Simplify the score. Remove the complex passages. Reduce the number of instruments. Fewer moving parts means fewer things can break. It's safe. It's predictable. But you have also removed what makes the music beautiful. Netflix faced the same choice. During critical periods, we would freeze everything. No changes. No deployments. It kept us safe, but it also kept us stuck. Welcome, everyone, to Orchestrating Resilience, Composing a New Score for Netflix Service Reliability. I am Prachi, an SRE in Security Engineering org, focused on keeping our services secure and reliable during those big moments. And I'm Sandhya Narayan, a TPM in Security Engineering. I partner with teams to make sure our launches are smooth, secure, and predictable. I know we are the last presentation,
keeping you uh from lunch. So, here's what we'll do in the next uh 25 minutes. We'll talk a little bit about the wrong notes we were hearing when security and reliability fell out of sync. The problems we were seeing with blanket freezes. We'll talk a little bit about how we understood the impact, aligned on what good looks like. And finally, from signals to score, how our framework for secure resilient decisions came up. And then how we empowered our teams with autonomy while staying in key with security. And fourthly, we'll talk of Lastly, we'll talk about the encore, where we listen to the data and make sure that we are in harmony and we still while we hit those occasional
sour notes. So, let's talk about the discordant notes we started hearing during our launches. Prachi, can you share what was going on with our old approach of blanket freezes uh and why it wasn't working for us anymore? Sure. All right. Let's talk about why blanket freezes were the wrong instrument for us. On paper, they sounded great. We'll just stop all changes around big events. What could go wrong? Well, a lot could go wrong. Think about innovation slow down. Teams started timing everything around freezes. Features slipped, experiment got shelved, and people were basically composing to the calendar instead of to the customer. So, if you have had a perfectly ready feature sitting in a branch behind a
freeze, you know that feeling. And that takes me to the risk pileup. That one surprised us.
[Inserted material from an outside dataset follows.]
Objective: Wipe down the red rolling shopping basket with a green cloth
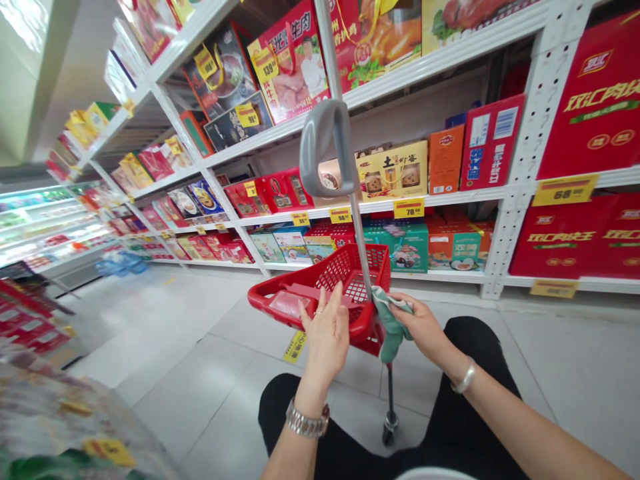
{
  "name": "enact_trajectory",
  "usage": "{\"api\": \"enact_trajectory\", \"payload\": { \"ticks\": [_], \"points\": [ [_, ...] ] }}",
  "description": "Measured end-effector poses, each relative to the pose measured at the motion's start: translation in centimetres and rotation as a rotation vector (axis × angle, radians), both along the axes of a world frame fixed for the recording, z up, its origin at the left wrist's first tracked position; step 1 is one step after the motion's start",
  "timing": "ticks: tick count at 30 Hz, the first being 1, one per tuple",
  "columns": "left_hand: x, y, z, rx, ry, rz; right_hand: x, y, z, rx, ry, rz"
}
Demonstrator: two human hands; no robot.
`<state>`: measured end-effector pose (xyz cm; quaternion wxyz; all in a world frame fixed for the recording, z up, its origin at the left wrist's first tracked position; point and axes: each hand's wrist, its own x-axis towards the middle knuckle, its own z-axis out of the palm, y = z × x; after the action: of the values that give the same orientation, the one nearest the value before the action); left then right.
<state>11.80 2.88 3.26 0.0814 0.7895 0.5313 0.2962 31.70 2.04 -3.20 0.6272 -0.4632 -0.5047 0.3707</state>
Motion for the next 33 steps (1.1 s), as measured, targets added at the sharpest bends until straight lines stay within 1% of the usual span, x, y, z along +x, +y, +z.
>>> {"api": "enact_trajectory", "payload": {
  "ticks": [1, 2, 3, 4, 5, 6, 7, 8, 9, 10, 12, 14, 16, 19, 22, 25, 26, 28, 31, 33],
  "points": [
    [-0.1, 0.2, 0.1, -0.012, -0.045, -0.049, -0.1, -1.0, 0.7, 0.022, -0.004, -0.013],
    [-0.4, 0.5, 0.4, -0.009, -0.099, -0.084, -0.2, -1.8, 1.6, 0.079, -0.036, -0.030],
    [-0.8, 1.0, 0.7, 0.011, -0.144, -0.097, -0.4, -2.5, 2.4, 0.165, -0.095, -0.046],
    [-1.4, 1.7, 1.1, 0.049, -0.172, -0.081, -0.8, -2.9, 3.3, 0.260, -0.175, -0.056],
    [-2.1, 2.6, 1.6, 0.094, -0.183, -0.034, -1.3, -3.0, 4.1, 0.347, -0.269, -0.060],
    [-3.0, 3.7, 2.0, 0.144, -0.145, 0.037, -1.8, -2.8, 4.7, 0.416, -0.371, -0.058],
    [-4.0, 4.9, 2.4, 0.177, -0.104, 0.137, -2.4, -2.3, 5.2, 0.460, -0.480, -0.056],
    [-4.9, 6.1, 2.7, 0.161, -0.056, 0.231, -3.0, -1.6, 5.5, 0.480, -0.592, -0.061],
    [-5.9, 7.4, 2.8, 0.104, -0.001, 0.303, -3.5, -0.8, 5.7, 0.475, -0.701, -0.074],
    [-6.7, 8.4, 2.8, 0.035, 0.055, 0.336, -4.0, 0.0, 5.7, 0.451, -0.799, -0.091],
    [-7.8, 10.0, 2.6, -0.043, 0.164, 0.341, -4.6, 1.4, 5.6, 0.388, -0.933, -0.126],
    [-8.0, 10.5, 2.2, -0.033, 0.265, 0.316, -4.5, 2.5, 5.4, 0.343, -0.986, -0.152],
    [-7.5, 10.2, 1.8, 0.017, 0.341, 0.313, -3.6, 3.2, 5.3, 0.322, -1.012, -0.179],
    [-5.9, 8.8, 1.3, 0.093, 0.400, 0.318, -1.2, 4.1, 5.0, 0.288, -1.046, -0.278],
    [-4.6, 7.1, 0.9, 0.155, 0.409, 0.251, 2.0, 5.0, 4.6, 0.246, -1.046, -0.390],
    [-4.3, 5.9, 0.7, 0.154, 0.351, 0.122, 5.5, 5.9, 4.3, 0.179, -1.038, -0.475],
    [-4.4, 5.7, 0.8, 0.141, 0.326, 0.106, 6.5, 6.2, 4.3, 0.155, -1.036, -0.495],
    [-4.5, 5.3, 0.9, 0.097, 0.298, 0.117, 8.1, 6.8, 4.4, 0.128, -1.031, -0.514],
    [-4.0, 4.4, 1.1, 0.047, 0.320, 0.105, 8.6, 7.3, 4.5, 0.170, -1.031, -0.503],
    [-3.4, 3.8, 1.0, 0.067, 0.334, 0.080, 7.5, 7.2, 4.6, 0.230, -1.021, -0.476]
  ]
}}
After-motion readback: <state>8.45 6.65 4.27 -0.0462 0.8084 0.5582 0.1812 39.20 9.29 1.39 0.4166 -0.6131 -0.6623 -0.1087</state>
While we were slowing down the changes, risk didn't slow down. Vulnerabilities, dependency updates, last-minute fixes, they were all piling up behind the freeze window. So, the moment it got lifted, we had this giant release wave. And that's not safety. That's just deferred chaos. And finally, the operational pain. All that pent-up change meant noisy launches, tense on-call, and a lot of "Please don't page me tonight" energy. We were exhausted, still not confident. So, I want you all here to take a moment and think about the last freeze you have lived through. Not whether it was stressful, I already know the answer to that. But what
specifically broke your trust in it? Was it the post-freeze deploys? The things that fell through the cro- cracks? Or something else? Hold that thought, because in next few sections we'll cover the solution to exactly that problem. Supraji, where were we hurting with these blanket freezes? Was this control actually creating fragility? That's exactly what was happening, Sandhya. And let me walk you through the three ways it broke down for us. First, critical fixes and security patches, the one I talked about earlier, getting stuck behind the freeze. We'd be in a quiet period for a big launch, and high-priority security patch would land. The rule said, "No changes." So, now we are in this absurd situation where we
are knowingly running with risk because our safety mechanisms say, "We can't fix it." We had cases where teams are slacking us like, "Hey, is there a way we can push this out or sneak it in?" And that's when you know your control is working against the very thing it was designed to protect. And then the very assumption that one size fits all. A tiny low-risk config tweak, blocked. A high-risk architectural change, also blocked. We treated every change as the same risk, which meant we weren't actually focusing on the right ones. And when you do that, teams do what teams always do. They invent workarounds, shadow deploys, side channels, we'll just flip it after hours. All the stuff that's way harder to see,
secure, and operate. So, instead of clean, observable, well-planned changes, we got hidden complexity and surprise behavior. So, we weren't actually reducing the risk. We were just reshaping it in a different form. And that's the moment we realized the problem wasn't the change itself. It was unmanaged risk. Instead of stopping the music, we needed to retune our instruments. We didn't need more no's. We needed a smarter how. And that takes us to act two. Up to this point, our default was basically everything is critical, freeze everything. Which is kind of like saying every instrument in the orchestra is a soloist. And if you've ever heard an orchestra where everyone thinks they're the soloist, it's usually not great.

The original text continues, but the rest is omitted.